• **TASK BRIEF**: In the entries below, how many lines contain the word "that"? State the number and nothing more.

━━━━━━━━━━━━━━━━━━━━

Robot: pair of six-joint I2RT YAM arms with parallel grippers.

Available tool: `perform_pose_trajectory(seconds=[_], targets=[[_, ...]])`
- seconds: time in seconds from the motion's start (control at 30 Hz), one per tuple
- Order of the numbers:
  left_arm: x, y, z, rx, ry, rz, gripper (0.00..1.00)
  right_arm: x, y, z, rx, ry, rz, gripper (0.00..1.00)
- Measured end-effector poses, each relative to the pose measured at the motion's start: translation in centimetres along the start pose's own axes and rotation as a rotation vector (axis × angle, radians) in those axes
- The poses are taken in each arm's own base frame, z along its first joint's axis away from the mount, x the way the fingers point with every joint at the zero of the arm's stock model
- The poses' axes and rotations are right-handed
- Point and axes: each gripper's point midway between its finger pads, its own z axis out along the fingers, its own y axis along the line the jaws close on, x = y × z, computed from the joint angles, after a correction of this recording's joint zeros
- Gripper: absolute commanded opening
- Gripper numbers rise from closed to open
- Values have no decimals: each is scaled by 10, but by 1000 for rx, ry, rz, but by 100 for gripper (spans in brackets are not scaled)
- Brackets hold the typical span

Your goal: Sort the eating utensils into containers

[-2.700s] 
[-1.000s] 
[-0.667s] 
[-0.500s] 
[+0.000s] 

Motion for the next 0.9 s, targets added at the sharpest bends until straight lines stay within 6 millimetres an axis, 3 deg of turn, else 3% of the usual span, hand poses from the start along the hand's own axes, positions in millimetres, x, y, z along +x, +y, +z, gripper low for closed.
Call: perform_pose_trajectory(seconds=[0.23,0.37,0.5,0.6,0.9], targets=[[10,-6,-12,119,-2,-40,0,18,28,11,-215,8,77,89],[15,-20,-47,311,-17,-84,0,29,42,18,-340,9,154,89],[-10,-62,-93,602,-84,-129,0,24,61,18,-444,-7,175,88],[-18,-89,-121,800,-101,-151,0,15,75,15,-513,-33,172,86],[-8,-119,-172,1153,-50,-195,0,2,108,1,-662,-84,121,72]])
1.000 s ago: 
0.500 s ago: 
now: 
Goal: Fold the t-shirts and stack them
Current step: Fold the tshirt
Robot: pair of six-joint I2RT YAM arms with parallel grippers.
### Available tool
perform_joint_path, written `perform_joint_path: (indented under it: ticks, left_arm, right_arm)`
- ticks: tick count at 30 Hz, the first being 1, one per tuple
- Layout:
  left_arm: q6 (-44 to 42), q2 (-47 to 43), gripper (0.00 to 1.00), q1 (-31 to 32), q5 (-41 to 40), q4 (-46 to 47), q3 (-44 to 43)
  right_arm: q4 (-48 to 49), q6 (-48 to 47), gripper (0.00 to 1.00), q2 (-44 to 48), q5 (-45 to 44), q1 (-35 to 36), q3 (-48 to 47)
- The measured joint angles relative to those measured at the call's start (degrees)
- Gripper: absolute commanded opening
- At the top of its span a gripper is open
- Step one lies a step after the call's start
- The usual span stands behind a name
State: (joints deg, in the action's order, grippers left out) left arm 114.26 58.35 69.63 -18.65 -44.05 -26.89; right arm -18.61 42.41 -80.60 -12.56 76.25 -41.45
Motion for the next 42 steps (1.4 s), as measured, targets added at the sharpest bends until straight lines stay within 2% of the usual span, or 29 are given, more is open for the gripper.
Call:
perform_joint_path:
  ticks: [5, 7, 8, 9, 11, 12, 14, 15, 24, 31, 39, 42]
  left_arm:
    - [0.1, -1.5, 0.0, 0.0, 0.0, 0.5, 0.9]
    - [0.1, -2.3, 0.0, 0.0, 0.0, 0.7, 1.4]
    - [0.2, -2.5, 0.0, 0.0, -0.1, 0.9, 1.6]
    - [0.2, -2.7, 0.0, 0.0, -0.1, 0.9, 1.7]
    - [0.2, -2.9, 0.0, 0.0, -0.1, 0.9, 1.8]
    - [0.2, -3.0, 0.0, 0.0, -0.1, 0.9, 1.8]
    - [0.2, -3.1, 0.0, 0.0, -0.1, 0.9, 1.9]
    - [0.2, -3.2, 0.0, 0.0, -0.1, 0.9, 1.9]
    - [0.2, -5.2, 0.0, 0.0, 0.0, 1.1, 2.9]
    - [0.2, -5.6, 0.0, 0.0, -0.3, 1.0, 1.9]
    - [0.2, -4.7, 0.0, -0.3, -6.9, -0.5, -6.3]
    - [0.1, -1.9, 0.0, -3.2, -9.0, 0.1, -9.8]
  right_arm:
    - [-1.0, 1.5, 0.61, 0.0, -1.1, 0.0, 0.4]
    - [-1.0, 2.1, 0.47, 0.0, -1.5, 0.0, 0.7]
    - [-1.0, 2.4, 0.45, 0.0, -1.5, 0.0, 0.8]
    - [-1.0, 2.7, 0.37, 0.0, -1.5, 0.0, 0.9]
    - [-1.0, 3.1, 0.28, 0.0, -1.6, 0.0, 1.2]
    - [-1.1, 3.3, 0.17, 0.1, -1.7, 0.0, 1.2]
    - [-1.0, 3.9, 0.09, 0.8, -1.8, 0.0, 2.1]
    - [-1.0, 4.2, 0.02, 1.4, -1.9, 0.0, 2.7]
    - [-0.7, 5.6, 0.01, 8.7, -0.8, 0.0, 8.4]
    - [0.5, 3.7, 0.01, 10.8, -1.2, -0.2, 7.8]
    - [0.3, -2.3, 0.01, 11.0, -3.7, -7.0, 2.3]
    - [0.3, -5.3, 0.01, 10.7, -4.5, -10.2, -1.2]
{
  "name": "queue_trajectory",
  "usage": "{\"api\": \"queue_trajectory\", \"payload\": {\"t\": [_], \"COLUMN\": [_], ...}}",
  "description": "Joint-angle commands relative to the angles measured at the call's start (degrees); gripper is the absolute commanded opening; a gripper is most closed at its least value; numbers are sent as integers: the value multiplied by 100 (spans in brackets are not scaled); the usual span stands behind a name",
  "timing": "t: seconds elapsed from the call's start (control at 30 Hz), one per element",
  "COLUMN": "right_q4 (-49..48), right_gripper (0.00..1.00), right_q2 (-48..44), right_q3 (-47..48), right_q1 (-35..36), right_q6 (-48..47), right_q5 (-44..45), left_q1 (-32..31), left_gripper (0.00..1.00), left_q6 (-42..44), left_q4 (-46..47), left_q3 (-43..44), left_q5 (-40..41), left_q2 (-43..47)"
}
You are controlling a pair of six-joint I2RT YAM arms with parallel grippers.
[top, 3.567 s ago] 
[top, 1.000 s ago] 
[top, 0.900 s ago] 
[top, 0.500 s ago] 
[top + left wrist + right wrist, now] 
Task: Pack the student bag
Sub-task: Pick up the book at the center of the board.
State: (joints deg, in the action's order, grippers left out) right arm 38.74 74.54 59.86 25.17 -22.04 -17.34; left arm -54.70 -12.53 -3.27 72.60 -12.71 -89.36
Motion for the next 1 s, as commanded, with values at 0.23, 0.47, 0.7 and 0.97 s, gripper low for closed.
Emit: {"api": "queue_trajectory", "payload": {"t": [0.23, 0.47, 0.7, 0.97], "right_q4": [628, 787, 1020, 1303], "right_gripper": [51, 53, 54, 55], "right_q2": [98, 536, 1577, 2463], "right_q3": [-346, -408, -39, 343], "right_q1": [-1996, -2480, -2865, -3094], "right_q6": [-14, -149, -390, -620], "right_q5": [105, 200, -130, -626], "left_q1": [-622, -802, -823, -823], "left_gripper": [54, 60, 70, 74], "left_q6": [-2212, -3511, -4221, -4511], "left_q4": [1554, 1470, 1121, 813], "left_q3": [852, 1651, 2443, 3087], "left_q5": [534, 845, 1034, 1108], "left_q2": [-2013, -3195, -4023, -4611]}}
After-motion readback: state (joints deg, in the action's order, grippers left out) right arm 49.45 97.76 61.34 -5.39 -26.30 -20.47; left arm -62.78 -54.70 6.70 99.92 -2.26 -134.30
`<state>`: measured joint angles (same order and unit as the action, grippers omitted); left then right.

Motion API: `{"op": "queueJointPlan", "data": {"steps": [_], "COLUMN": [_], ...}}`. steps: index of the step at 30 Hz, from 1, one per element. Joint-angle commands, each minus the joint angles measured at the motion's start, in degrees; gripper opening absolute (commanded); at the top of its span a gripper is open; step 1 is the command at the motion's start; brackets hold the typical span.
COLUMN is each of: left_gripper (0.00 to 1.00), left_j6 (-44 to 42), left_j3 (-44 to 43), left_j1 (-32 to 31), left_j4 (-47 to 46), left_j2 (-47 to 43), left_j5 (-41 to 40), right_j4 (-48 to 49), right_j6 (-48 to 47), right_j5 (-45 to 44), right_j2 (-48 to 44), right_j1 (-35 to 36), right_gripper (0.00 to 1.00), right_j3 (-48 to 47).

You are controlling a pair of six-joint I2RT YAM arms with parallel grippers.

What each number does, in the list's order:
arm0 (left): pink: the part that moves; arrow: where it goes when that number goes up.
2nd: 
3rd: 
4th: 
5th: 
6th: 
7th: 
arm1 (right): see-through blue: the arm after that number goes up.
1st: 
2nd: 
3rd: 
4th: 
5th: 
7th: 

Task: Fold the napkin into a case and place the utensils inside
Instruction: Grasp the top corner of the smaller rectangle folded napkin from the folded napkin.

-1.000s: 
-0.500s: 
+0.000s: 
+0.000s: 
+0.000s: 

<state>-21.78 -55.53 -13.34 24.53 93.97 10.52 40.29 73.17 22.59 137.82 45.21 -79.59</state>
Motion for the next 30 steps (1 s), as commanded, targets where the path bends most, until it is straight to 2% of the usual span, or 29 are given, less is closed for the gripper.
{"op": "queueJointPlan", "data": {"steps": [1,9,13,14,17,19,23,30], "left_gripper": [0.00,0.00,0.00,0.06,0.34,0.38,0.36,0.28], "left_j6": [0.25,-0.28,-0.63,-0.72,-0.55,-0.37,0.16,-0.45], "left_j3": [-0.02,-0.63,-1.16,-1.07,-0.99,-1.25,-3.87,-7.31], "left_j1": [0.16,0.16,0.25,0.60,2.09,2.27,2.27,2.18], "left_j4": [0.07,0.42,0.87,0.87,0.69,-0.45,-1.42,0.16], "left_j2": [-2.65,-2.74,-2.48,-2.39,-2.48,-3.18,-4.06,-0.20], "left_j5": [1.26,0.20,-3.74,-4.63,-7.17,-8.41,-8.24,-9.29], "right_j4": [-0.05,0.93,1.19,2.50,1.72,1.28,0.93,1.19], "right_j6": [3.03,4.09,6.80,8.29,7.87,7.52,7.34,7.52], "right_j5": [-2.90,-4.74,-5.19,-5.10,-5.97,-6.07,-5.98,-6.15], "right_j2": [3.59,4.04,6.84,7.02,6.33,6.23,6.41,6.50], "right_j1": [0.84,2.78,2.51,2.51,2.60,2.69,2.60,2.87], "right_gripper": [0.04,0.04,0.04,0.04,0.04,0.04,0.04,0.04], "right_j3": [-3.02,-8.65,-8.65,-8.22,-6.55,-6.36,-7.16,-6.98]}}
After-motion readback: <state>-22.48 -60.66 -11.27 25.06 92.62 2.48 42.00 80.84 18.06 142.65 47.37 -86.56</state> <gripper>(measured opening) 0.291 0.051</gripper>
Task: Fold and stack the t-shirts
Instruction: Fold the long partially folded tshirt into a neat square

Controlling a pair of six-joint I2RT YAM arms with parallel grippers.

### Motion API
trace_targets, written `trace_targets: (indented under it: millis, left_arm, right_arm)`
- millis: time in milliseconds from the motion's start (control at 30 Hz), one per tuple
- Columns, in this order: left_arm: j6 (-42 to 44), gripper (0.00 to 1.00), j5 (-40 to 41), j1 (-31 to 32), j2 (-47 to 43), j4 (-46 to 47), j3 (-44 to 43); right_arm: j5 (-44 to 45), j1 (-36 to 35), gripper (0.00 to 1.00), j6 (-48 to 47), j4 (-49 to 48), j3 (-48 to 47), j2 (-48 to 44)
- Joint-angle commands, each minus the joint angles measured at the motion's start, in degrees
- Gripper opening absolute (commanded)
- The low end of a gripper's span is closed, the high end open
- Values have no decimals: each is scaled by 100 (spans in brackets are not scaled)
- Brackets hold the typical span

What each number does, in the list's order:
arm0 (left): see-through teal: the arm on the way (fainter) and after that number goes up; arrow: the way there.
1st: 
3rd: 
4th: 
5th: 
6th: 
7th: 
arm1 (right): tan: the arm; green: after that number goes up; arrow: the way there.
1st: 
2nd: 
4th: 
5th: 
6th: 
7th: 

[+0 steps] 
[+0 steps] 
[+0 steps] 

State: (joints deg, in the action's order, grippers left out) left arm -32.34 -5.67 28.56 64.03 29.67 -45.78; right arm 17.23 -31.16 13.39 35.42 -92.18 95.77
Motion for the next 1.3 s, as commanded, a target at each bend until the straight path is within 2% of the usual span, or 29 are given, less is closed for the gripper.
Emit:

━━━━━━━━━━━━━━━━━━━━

• **EXPECTED ANSWER**: 4